Return the data below unchanged, without images.

__________________________________________________

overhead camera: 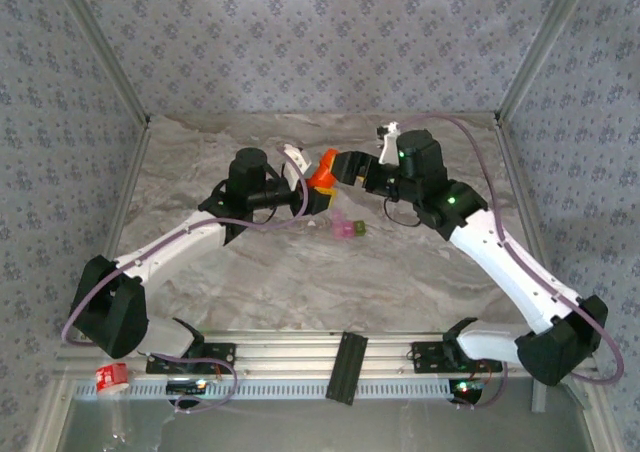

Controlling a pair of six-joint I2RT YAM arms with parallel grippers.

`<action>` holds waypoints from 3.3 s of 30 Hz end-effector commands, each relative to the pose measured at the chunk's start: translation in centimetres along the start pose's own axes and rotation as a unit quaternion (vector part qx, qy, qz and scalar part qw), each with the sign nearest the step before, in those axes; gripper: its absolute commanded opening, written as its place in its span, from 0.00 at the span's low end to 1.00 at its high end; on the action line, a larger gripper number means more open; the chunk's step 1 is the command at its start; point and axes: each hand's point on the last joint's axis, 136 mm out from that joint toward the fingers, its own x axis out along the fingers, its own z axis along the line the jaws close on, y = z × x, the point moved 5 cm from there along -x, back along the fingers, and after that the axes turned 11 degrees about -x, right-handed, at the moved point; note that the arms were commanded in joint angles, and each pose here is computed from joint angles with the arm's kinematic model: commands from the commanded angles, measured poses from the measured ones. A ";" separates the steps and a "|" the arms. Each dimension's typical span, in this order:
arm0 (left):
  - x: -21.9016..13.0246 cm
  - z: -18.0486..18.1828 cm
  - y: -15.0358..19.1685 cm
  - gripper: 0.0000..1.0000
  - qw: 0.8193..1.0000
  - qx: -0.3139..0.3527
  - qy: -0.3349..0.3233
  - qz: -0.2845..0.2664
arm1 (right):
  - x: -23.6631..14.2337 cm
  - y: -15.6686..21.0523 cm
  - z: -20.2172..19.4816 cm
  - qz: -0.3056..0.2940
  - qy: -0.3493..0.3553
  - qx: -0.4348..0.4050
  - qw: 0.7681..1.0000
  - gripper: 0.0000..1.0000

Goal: Sort the pills into containers

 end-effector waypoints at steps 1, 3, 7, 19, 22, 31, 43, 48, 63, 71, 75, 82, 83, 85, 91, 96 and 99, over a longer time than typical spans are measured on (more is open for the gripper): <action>-0.6 -0.9 -3.2 0.00 0.998 0.036 0.009 -0.045 | -0.8 1.1 -2.5 0.010 0.038 0.015 0.999 0.82; -0.7 -0.9 -3.2 0.00 0.998 0.036 0.009 -0.045 | -1.0 1.4 -3.3 0.012 0.044 0.023 0.999 0.82; -0.7 -1.0 -3.2 0.00 0.998 0.037 0.009 -0.045 | -1.5 1.5 -4.4 0.008 0.053 0.037 0.998 0.82; -0.6 -0.9 -3.0 0.00 0.998 0.033 0.011 -0.042 | -2.2 -3.1 0.8 -0.051 -0.011 -0.001 0.999 0.84; -0.6 -0.9 -3.0 0.00 0.998 0.033 0.011 -0.043 | -1.4 -3.4 2.0 -0.047 -0.021 -0.010 0.999 0.83; -0.5 -0.9 -3.1 0.00 0.999 0.030 0.014 -0.043 | 1.3 -3.5 2.9 -0.037 -0.020 -0.015 0.999 0.76; -0.3 -0.9 -3.0 0.00 0.999 0.029 0.015 -0.044 | 2.1 -3.0 2.9 -0.030 -0.040 -0.044 0.998 0.44; -0.3 -0.9 -3.0 0.00 0.998 0.029 0.016 -0.044 | 1.9 -3.3 1.2 -0.042 -0.063 -0.089 0.993 0.33; -0.5 -0.8 -2.7 0.00 0.999 0.024 0.012 -0.045 | 0.3 -4.0 2.6 -0.063 -0.249 -0.234 0.938 0.31; -0.7 -0.9 -2.8 0.00 0.998 0.026 0.007 -0.048 | -0.3 -4.5 2.4 -0.073 -0.225 -0.184 0.954 0.82; -0.7 -0.7 -2.8 0.00 0.999 0.028 0.000 -0.047 | -1.4 -5.3 1.8 -0.097 -0.150 -0.114 0.977 0.86; -0.3 -0.3 -2.6 0.00 0.999 0.026 -0.004 -0.042 | -1.3 -3.7 -0.5 -0.119 0.047 0.014 0.992 0.90; -0.3 -0.3 -2.6 0.00 0.999 0.026 -0.004 -0.041 | -1.2 -3.6 -0.2 -0.126 0.047 0.011 0.991 0.90; -0.3 -0.3 -2.6 0.00 0.999 0.024 -0.005 -0.041 | -0.8 -3.5 0.4 -0.132 0.043 0.007 0.990 0.90; 0.0 -0.3 -2.4 0.00 0.999 0.021 -0.002 -0.039 | 0.7 -3.5 1.6 -0.116 0.034 -0.007 0.993 0.88; 0.1 -0.3 -2.4 0.00 0.999 0.021 -0.001 -0.038 | 1.6 -3.3 1.7 -0.107 0.029 -0.005 0.994 0.83; 0.1 -0.3 -2.4 0.00 0.999 0.022 0.000 -0.038 | 1.9 -3.2 2.0 -0.103 0.020 -0.008 0.994 0.80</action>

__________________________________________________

■ PROBLEM SOLUTION
overhead camera: 

Controlling a pair of six-joint I2RT YAM arms with parallel grippers.

`<action>` holds waypoints from 3.3 s of 30 Hz end-effector commands, each relative to the pose measured at the chunk's start: translation in centimetres along the start pose's own axes and rotation as a unit quaternion (vector part qx, qy, qz and scalar part qw), each with the sign nearest the step before, in those axes; gripper: its absolute commanded opening, written as its place in its span, from 0.00 at the span's low end to 1.00 at its high end; on the action line, a larger gripper number means more open; the chunk's step 1 is the command at its start; point and axes: each hand's point on the last joint's axis, 136 mm out from that joint toward the fingers, its own x axis out along the fingers, its own z axis along the line the jaws close on, y = z × x, the point moved 5 cm from there along -x, back along the fingers, and after that the axes turned 11 degrees about -x, right-handed, at the moved point; note that the arms were commanded in joint angles, and each pose here is computed from joint angles with the arm's kinematic model: commands from the commanded angles, measured poses from the measured ones. A ";" separates the steps and a "|" the arms. Each dimension's typical span, in this order:
arm0 (left):
  - x: -21.9016..13.0246 cm
  - z: -18.0486..18.1828 cm
  - y: -15.0358..19.1685 cm
  - gripper: 0.0000..1.0000
  - qw: 0.8193..1.0000
  - qx: -0.3139..0.3527
  - qy: -0.3349..0.3233
  - qz: -0.2845..0.2664
arm1 (right):
  - x: -23.6631..14.2337 cm
  - y: -15.6686..21.0523 cm
  - z: -20.2172..19.4816 cm
  - qz: -0.3056..0.2940
  - qy: -0.3493..0.3553
  - qx: -0.4348..0.4050
  - qw: 0.7681..1.0000
  - gripper: 0.0000..1.0000

Goal: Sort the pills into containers

 end-effector waypoints at steps 1, 3, 7, 19, 22, 31, 43, 48, 63, 71, 75, 82, 83, 85, 91, 96 and 99, over a longer time than typical spans are measured on (more is open for the gripper): <action>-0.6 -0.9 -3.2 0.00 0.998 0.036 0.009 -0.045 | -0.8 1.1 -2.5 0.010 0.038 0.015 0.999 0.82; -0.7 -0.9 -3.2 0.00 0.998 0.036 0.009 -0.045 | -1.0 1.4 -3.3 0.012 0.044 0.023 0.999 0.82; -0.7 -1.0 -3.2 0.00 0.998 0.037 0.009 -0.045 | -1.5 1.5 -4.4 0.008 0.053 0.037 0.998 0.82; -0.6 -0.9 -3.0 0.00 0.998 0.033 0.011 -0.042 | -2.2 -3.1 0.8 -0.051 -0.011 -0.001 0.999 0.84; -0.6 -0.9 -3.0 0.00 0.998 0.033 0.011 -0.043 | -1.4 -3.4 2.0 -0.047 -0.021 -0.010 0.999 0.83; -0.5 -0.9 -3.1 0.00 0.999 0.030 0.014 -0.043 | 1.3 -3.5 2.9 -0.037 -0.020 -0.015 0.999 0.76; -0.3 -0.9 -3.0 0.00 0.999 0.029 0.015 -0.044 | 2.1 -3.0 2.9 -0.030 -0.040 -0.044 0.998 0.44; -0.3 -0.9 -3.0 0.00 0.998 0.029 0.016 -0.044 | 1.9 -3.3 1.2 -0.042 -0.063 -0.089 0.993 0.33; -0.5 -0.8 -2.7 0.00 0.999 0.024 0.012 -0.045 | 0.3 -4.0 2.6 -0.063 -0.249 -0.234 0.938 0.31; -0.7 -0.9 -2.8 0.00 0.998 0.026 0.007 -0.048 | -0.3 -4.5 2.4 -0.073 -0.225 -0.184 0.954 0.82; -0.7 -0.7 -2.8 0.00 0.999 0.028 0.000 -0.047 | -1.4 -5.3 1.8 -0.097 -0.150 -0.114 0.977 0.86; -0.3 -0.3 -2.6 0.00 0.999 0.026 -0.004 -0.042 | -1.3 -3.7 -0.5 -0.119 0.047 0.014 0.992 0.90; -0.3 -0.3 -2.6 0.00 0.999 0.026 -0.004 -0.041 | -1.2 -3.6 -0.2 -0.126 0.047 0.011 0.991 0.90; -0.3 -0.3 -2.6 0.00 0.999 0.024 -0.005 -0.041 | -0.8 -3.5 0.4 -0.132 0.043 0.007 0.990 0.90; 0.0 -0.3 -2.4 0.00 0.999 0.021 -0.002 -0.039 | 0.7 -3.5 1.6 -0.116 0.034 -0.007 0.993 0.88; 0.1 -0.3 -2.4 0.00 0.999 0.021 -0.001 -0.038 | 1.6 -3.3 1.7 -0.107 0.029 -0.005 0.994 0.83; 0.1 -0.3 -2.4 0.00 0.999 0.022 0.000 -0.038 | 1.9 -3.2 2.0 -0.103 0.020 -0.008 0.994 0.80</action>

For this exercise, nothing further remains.